Mary Ann Parker was born in London in 1817. Her father William Parker, a Church of England clergyman, was rector of St Ethelburga's Bishopsgate. On 3 April 1841 at St Ethelburga's, she married William Martin who had been appointed the first chief justice of New Zealand and she soon followed him to New Zealand.

In 1874 they left New Zealand for Lichfield in England, where Selwyn was bishop. After Selwyn's death in April 1878 they moved to Torquay, Devon. There Mary Martin was involved in the church and in the work of the recently founded Girls' Friendly Society. After her husband's death in 1880 she remained in Torquay until her death on 2 January 1884.

==Legacy==
Her book, Our Maoris, was published posthumously in 1884 by the Society for Promoting Christian Knowledge.
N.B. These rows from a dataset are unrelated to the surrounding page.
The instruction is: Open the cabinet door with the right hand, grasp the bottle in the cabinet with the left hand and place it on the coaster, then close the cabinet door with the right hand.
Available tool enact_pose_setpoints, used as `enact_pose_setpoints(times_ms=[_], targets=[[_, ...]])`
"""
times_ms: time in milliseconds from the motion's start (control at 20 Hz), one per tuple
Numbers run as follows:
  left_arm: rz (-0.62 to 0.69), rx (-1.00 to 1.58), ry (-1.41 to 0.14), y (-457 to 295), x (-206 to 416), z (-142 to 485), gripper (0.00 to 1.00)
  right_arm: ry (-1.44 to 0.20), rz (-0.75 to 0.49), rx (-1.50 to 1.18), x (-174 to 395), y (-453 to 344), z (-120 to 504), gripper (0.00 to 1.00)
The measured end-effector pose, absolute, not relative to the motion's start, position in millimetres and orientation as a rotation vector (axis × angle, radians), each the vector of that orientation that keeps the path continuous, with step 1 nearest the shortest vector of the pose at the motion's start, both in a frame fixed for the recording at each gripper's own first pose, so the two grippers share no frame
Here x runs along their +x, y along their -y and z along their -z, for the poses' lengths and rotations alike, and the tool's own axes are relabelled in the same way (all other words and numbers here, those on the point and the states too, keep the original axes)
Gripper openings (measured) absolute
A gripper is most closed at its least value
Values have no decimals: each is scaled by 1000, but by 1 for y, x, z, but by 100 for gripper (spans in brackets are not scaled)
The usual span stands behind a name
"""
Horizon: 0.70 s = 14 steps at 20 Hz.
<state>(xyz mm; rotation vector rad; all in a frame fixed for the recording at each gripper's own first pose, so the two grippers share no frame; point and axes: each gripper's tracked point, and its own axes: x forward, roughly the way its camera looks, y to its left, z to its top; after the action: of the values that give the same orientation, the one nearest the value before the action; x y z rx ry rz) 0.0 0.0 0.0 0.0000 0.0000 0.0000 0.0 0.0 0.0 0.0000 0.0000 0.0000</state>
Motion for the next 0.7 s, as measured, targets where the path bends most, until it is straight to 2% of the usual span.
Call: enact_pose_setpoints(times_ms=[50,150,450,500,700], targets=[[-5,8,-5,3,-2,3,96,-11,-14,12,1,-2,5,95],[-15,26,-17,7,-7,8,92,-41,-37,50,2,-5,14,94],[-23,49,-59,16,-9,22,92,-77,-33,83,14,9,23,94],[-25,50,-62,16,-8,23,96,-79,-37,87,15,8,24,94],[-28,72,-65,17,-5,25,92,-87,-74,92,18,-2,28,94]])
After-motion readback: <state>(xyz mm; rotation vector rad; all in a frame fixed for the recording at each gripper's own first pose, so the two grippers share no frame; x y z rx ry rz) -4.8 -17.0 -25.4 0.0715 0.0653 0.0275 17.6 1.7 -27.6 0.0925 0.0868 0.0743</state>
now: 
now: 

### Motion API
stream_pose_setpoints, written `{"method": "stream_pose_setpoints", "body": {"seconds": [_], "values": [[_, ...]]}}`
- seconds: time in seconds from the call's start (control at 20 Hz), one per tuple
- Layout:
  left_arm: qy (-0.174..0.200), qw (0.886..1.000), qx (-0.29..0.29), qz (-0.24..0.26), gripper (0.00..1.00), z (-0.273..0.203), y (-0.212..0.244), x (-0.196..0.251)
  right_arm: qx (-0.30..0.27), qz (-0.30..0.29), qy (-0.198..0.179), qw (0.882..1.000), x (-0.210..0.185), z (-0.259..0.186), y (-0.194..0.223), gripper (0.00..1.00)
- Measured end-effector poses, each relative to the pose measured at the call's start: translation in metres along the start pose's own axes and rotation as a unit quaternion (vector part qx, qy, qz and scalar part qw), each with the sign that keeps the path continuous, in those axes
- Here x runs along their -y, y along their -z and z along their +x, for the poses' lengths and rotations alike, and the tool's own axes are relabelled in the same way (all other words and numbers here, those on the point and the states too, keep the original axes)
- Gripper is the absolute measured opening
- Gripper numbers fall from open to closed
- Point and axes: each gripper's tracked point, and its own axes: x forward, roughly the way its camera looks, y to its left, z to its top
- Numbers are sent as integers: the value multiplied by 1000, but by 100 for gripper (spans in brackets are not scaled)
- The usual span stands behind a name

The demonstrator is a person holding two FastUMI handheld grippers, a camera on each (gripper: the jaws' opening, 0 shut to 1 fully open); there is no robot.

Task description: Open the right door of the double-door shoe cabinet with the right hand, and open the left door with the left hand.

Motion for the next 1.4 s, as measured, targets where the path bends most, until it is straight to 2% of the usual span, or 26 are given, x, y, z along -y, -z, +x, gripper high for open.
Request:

Martin is the subject of the play On the Upside Down of the World written by Arthur Meek. It debuted at the Concert Chamber at the Auckland Town Hall in July 2011 and has been performed internationally, including at Theatre Row in New York City in 2013 and at the 2014 Edinburgh Fringe Festival. Meek said of the work:

... I wanted to be confident that we served her well; that she would jump out of her diaries and on to the stage as a fun, motivated and highly able person who rose to any challenge. I wanted—want—audiences to have a sense of her as an original Kiwi battler.